It came to my attention that anyone visiting en.wikipedia.org site from an “old Android smartphone”, as Wikipedia puts it, will be redirected to https://en.wikipedia.org/sec-warning (http://web.archive.org/web/20191217154700/https://en.wikipedia.org/sec-warning), which, amongst other things, reads the following:
This is actually a good thing. There are many *valid technical reasons* behind this. You should do this too.
There’s a far better use for port 443.
Why do I need Wikipedia SSLed? I know the argument. But if it doesn’t work why not either let it fall back to 1.0 or to HTTP.
This seems like security for no valid reason.
Exactly. I used the wording from their own page; but I think it’s actually misleading. They’re actually going out of their way to prevent users of “old Android smartphones” from accessing Wikipedia; if they did nothing, everyone would still be able to read happily over HTTP.
Just let the old platforms ride off into the sunset as originally planned like the SSL implementations in older JRE installs, XP, etc. You shouldn’t be holding onto the past.
Ignoring the obvious reasons why TLS is needed and HTTP should not be used, I guess people who want an HTTP version of Wikipedia that is read-only and knowingly insecure, censorable, modifiable, etc. can donate a few million dollars to the Wikimedia Foundation, before the tax year is over, for the engineers, infrastructure, and everything, and write a special note, and maybe Wikipedia may consider this… Worst case, you just funded a secure encyclopedia and helped it grow in 2020 and years to come…
Let’s see those receipts coming!
because no one should know what you read about or check out at wikipedia
... because you should be able to verify the site you are at is actually the site you intended to be at...
Let the old crap go. Besides the sheer amount of ppl left that have the older phones most likely are not going to Wikipedia anyway.
Well, that would be nothing, because they’re blocking your device from having any access.
Just to make it clear: are you suggesting that it should be a requirement to always verify the site where anonymous people make anonymous edits? Let that sink in.
I am curious -- what exactly are those "obvious reasons"? (And for the record HTTP *IS* being used, it is just being tunneled inside a TLS connection).
I certainly cannot fathom any "obvious reasons" ...
TLS 1.2 as deployed in Web Browsers does not authenticate the end-point. What it does is present an "Advertizing ID" that is akin to the "Advertizing ID" that the telco's sold as "Caller ID", because they new that y'all proles would not pay if there were truth in naming. By the same token the general certificate system will "say" whatever he who pays wants it to say. It does not verify anything other than the fact that the remote end-point went to the bother of buying (or the trouble of fiddling about with) advertizing certificates.
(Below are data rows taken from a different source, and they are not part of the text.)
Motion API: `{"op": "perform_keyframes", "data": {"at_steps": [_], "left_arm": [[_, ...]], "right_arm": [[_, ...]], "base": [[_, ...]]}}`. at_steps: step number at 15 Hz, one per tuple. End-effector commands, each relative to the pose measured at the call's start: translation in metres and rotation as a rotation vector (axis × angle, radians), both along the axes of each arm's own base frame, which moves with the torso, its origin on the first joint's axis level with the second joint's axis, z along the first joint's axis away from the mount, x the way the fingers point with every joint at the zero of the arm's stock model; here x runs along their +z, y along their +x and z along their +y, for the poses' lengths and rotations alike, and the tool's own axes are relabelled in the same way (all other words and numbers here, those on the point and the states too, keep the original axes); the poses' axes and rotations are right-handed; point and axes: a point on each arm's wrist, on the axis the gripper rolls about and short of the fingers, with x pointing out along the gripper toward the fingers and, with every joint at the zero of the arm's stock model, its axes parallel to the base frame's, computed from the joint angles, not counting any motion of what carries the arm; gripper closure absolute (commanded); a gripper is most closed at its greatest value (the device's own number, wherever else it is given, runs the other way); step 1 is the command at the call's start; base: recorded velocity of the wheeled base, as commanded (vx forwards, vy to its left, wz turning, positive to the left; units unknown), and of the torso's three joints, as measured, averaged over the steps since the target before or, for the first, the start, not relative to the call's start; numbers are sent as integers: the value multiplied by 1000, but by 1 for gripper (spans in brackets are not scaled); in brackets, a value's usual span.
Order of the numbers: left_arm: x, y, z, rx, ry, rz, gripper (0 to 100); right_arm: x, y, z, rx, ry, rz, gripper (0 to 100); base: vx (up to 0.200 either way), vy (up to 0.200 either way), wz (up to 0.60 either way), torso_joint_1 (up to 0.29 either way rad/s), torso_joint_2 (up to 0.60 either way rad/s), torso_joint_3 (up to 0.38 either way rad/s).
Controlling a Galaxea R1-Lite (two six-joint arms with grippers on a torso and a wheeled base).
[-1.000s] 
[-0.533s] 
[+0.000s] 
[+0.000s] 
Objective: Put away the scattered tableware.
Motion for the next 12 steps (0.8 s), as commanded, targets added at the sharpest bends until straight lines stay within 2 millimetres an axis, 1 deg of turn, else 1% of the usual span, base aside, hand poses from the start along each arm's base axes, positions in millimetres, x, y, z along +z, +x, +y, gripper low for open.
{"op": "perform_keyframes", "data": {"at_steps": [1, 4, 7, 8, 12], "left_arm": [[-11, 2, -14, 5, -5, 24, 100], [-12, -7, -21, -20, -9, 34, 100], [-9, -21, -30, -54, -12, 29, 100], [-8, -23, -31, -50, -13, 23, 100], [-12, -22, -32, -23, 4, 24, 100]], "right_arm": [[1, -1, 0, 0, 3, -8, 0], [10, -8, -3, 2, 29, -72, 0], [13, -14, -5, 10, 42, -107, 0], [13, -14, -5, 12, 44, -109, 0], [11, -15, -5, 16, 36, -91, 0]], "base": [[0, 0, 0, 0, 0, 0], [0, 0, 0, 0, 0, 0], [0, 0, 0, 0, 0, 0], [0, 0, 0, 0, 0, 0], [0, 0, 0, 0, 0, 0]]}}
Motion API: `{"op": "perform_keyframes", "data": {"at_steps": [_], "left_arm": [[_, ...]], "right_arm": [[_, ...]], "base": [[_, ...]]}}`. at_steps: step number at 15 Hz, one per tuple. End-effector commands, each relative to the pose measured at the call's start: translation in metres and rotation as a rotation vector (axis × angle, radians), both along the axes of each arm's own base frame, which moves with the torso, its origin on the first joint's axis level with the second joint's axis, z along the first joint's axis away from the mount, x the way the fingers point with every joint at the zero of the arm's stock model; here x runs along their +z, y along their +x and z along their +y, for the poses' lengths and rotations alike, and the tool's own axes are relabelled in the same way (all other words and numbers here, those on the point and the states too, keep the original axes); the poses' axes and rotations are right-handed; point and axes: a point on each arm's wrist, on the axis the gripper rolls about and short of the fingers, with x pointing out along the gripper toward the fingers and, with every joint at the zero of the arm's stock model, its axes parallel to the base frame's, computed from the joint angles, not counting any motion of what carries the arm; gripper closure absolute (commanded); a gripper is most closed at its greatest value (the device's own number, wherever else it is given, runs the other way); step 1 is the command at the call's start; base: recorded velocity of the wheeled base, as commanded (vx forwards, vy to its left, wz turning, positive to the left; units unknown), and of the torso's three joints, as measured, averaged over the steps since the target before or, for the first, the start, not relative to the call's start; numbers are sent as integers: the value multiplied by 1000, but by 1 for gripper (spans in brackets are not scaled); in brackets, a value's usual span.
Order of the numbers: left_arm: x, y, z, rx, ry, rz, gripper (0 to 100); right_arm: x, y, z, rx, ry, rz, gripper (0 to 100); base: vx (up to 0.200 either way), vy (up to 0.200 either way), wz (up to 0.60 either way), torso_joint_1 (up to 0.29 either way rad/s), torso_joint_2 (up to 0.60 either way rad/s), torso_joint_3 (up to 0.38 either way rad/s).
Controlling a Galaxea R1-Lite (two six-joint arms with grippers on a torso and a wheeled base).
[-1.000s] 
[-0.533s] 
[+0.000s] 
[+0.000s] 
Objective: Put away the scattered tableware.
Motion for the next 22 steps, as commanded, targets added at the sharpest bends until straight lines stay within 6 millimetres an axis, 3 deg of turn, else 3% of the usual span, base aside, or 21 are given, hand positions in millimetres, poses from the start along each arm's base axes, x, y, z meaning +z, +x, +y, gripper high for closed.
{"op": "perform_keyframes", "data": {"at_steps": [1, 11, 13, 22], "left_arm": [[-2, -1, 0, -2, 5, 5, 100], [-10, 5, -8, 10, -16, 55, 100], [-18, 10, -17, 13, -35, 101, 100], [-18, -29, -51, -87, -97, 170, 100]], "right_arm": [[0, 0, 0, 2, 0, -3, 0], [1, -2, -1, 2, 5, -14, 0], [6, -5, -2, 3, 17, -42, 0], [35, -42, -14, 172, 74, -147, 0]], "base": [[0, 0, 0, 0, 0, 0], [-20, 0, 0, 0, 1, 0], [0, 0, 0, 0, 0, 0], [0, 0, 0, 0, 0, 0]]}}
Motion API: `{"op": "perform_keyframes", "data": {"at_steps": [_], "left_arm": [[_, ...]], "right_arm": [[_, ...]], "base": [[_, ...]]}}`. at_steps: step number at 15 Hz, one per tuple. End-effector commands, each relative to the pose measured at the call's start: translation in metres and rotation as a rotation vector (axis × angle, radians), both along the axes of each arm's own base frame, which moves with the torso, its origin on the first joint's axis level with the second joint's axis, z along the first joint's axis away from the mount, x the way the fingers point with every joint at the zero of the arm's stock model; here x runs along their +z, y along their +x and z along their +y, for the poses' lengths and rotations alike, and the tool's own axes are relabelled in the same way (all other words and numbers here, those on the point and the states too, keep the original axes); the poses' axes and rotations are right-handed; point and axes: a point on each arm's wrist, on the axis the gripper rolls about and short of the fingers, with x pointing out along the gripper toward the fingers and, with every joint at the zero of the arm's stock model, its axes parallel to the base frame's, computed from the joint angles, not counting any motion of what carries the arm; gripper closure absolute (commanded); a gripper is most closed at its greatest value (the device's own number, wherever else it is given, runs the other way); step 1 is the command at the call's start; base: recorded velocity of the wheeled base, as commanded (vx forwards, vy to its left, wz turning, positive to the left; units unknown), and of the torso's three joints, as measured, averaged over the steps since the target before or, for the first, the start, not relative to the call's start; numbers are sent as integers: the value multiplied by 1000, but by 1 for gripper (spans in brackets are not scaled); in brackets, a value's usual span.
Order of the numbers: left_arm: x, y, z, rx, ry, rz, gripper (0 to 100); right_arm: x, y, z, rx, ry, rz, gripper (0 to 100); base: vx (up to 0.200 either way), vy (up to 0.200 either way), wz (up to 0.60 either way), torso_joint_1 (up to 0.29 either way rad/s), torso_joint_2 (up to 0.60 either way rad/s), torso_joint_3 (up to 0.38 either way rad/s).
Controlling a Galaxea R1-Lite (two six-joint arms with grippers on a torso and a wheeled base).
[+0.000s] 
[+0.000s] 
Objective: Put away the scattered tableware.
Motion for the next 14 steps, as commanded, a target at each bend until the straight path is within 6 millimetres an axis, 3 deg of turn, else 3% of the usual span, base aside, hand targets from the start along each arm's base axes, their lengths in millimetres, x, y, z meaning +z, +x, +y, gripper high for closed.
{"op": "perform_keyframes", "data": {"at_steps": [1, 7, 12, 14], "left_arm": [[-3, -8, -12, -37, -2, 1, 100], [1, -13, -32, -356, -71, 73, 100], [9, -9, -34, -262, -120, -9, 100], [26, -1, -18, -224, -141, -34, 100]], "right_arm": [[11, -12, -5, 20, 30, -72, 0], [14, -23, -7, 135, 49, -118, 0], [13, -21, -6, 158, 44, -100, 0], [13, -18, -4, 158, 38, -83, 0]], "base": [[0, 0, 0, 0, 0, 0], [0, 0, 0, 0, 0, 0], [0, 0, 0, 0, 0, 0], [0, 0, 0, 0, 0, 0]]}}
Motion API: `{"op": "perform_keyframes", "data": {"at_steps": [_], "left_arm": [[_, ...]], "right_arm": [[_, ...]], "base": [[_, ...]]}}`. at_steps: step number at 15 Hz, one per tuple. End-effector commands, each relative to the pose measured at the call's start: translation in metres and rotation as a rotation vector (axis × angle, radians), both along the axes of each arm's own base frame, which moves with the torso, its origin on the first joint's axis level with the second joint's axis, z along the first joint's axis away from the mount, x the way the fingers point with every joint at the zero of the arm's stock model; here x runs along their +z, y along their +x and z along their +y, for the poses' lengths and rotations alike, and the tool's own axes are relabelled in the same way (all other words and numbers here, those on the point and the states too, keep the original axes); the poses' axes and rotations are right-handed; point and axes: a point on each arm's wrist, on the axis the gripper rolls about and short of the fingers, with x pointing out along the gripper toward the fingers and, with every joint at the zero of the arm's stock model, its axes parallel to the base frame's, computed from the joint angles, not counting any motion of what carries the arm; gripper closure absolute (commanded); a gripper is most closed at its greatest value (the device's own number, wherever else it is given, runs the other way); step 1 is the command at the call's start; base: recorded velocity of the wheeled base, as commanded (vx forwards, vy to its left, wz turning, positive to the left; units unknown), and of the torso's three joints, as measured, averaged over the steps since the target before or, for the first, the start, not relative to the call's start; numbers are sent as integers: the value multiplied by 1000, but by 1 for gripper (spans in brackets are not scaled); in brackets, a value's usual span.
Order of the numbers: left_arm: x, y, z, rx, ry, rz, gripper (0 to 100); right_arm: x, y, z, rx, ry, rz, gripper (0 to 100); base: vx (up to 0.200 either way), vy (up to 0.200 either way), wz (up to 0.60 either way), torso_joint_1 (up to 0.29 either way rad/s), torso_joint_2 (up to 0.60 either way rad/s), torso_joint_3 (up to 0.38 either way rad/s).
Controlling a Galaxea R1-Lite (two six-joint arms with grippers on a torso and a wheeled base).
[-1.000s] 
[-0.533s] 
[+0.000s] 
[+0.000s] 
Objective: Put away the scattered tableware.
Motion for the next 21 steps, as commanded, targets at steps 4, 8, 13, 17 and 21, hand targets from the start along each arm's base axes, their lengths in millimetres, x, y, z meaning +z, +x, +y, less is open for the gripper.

Silicon Valley is typically out of touch with reality.
“the sheer amount of ppl left that have the older phones most likely are not going to Wikipedia anyway.”
Some don’t have the fiscal or logistical ability to do better.
If you care that bad, you work towards meeting the requirement. If you don’t care, then you don’t.
I think this is a bit over the top and troll-ish but there is a big thing going on in circles where transport integrity and secrecy are tied together when it’s not necessary.
Not all mutual authentication needs to be done with certificates (for example).
Forcing all of wikipedia to be https is an example of the side-effects of this practice when combined with deprecating older versions of TLS and older ciphers, you will inevitably make the content inaccessible as a result. The thought that we should all upgrade our devices (that work just fine) is a bit of a problem.
If I have an old tablet that my kids use to do wikipedia and are now locked out, that’s forcing an expense on the end-user of that tech and creates more e-waste etc than necessary. I’m not a fan of that either, but the painting a broad brush is not helpful to the conversation.
I normally don't chime in here, because I'm not technically a network operator, but I do know certs and PKI infrastructure.
Just wanted to point out that many situations where such security would be desirable -- a repressive government, an overly surveilling employer -- have, or can easily put in place, tech to subvert the entire process anyway. Require every browser to include a custom CA certificate, issue certs on the fly for any given site, and The Man can MITM every site you visit, supporting whatever protocol your device requires.
Requiring TLS 1.2 won't fix this -- it's an attempt to minimize the risk of specific protocol-based attacks at the expense of older browsers. That having been said, I'd like to see actual numbers on how many of Wikimedia's sites' visitors will be affected. What percentage of browsers visiting their sites can't support TLS 1.2 or later?